Below is a listing to copy exactly; no image goes into the copy.

%%

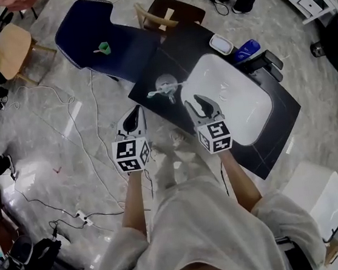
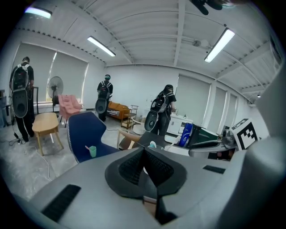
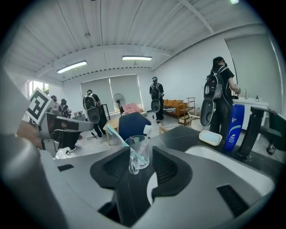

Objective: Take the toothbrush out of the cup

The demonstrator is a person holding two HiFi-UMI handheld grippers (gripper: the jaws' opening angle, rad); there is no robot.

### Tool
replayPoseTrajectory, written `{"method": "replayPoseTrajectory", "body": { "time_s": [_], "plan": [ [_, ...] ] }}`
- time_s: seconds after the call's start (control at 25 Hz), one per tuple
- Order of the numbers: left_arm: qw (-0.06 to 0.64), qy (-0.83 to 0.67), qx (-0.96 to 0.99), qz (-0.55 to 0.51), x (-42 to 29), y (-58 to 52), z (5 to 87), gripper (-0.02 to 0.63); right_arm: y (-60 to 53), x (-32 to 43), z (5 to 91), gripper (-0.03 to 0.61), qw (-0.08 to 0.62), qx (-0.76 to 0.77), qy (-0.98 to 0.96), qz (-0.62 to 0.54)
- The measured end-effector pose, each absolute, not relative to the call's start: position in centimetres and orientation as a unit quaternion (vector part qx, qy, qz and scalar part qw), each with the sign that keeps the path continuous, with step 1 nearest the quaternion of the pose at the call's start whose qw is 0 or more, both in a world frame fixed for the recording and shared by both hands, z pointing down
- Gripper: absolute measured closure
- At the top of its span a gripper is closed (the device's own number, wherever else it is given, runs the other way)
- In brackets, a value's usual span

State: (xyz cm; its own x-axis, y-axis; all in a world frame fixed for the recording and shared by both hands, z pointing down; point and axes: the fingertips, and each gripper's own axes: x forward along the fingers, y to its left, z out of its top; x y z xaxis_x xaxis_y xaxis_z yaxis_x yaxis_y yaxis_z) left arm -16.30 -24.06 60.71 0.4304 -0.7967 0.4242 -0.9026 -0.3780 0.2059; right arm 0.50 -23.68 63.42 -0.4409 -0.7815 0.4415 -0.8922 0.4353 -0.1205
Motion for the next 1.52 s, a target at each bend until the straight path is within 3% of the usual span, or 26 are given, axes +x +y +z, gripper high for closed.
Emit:
{"method": "replayPoseTrajectory", "body": {
  "time_s": [0.04, 0.08, 0.24, 0.76, 1.08, 1.52],
  "plan": [
    [0.208, -0.518, 0.820, 0.129, -16.2, -24.0, 61.0, 0.589, -23.7, 0.5, 63.8, 0.384, 0.160, 0.500, -0.833, 0.176],
    [0.210, -0.518, 0.819, 0.130, -16.1, -24.0, 61.2, 0.589, -23.7, 0.5, 64.2, 0.373, 0.160, 0.499, -0.832, 0.181],
    [0.215, -0.519, 0.816, 0.133, -16.2, -23.7, 61.8, 0.589, -24.1, 0.5, 65.4, 0.375, 0.165, 0.501, -0.829, 0.188],
    [0.215, -0.531, 0.807, 0.147, -17.2, -23.1, 62.1, 0.589, -29.9, -1.1, 66.1, 0.434, 0.140, 0.495, -0.832, 0.207],
    [0.214, -0.532, 0.807, 0.146, -17.6, -23.5, 61.9, 0.589, -30.3, -1.7, 66.0, 0.531, 0.126, 0.492, -0.833, 0.220],
    [0.213, -0.529, 0.809, 0.140, -17.2, -23.7, 61.6, 0.589, -29.4, -1.7, 63.8, 0.545, 0.123, 0.487, -0.843, 0.193]
  ]
}}
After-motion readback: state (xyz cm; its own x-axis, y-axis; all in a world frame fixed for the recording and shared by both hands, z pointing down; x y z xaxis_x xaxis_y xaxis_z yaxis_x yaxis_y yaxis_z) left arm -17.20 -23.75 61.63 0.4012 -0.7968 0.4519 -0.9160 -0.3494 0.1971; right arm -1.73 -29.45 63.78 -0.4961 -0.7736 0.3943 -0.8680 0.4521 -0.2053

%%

- YOUR SOLUTION:
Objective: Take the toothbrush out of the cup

The demonstrator is a person holding two HiFi-UMI handheld grippers (gripper: the jaws' opening angle, rad); there is no robot.

### Tool
replayPoseTrajectory, written `{"method": "replayPoseTrajectory", "body": { "time_s": [_], "plan": [ [_, ...] ] }}`
- time_s: seconds after the call's start (control at 25 Hz), one per tuple
- Order of the numbers: left_arm: qw (-0.06 to 0.64), qy (-0.83 to 0.67), qx (-0.96 to 0.99), qz (-0.55 to 0.51), x (-42 to 29), y (-58 to 52), z (5 to 87), gripper (-0.02 to 0.63); right_arm: y (-60 to 53), x (-32 to 43), z (5 to 91), gripper (-0.03 to 0.61), qw (-0.08 to 0.62), qx (-0.76 to 0.77), qy (-0.98 to 0.96), qz (-0.62 to 0.54)
- The measured end-effector pose, each absolute, not relative to the call's start: position in centimetres and orientation as a unit quaternion (vector part qx, qy, qz and scalar part qw), each with the sign that keeps the path continuous, with step 1 nearest the quaternion of the pose at the call's start whose qw is 0 or more, both in a world frame fixed for the recording and shared by both hands, z pointing down
- Gripper: absolute measured closure
- At the top of its span a gripper is closed (the device's own number, wherever else it is given, runs the other way)
- In brackets, a value's usual span

State: (xyz cm; its own x-axis, y-axis; all in a world frame fixed for the recording and shared by both hands, z pointing down; point and axes: the fingertips, and each gripper's own axes: x forward along the fingers, y to its left, z out of its top; x y z xaxis_x xaxis_y xaxis_z yaxis_x yaxis_y yaxis_z) left arm -16.30 -24.06 60.71 0.4304 -0.7967 0.4242 -0.9026 -0.3780 0.2059; right arm 0.50 -23.68 63.42 -0.4409 -0.7815 0.4415 -0.8922 0.4353 -0.1205
Motion for the next 1.52 s, a target at each bend until the straight path is within 3% of the usual span, or 26 are given, axes +x +y +z, gripper high for closed.
Emit:
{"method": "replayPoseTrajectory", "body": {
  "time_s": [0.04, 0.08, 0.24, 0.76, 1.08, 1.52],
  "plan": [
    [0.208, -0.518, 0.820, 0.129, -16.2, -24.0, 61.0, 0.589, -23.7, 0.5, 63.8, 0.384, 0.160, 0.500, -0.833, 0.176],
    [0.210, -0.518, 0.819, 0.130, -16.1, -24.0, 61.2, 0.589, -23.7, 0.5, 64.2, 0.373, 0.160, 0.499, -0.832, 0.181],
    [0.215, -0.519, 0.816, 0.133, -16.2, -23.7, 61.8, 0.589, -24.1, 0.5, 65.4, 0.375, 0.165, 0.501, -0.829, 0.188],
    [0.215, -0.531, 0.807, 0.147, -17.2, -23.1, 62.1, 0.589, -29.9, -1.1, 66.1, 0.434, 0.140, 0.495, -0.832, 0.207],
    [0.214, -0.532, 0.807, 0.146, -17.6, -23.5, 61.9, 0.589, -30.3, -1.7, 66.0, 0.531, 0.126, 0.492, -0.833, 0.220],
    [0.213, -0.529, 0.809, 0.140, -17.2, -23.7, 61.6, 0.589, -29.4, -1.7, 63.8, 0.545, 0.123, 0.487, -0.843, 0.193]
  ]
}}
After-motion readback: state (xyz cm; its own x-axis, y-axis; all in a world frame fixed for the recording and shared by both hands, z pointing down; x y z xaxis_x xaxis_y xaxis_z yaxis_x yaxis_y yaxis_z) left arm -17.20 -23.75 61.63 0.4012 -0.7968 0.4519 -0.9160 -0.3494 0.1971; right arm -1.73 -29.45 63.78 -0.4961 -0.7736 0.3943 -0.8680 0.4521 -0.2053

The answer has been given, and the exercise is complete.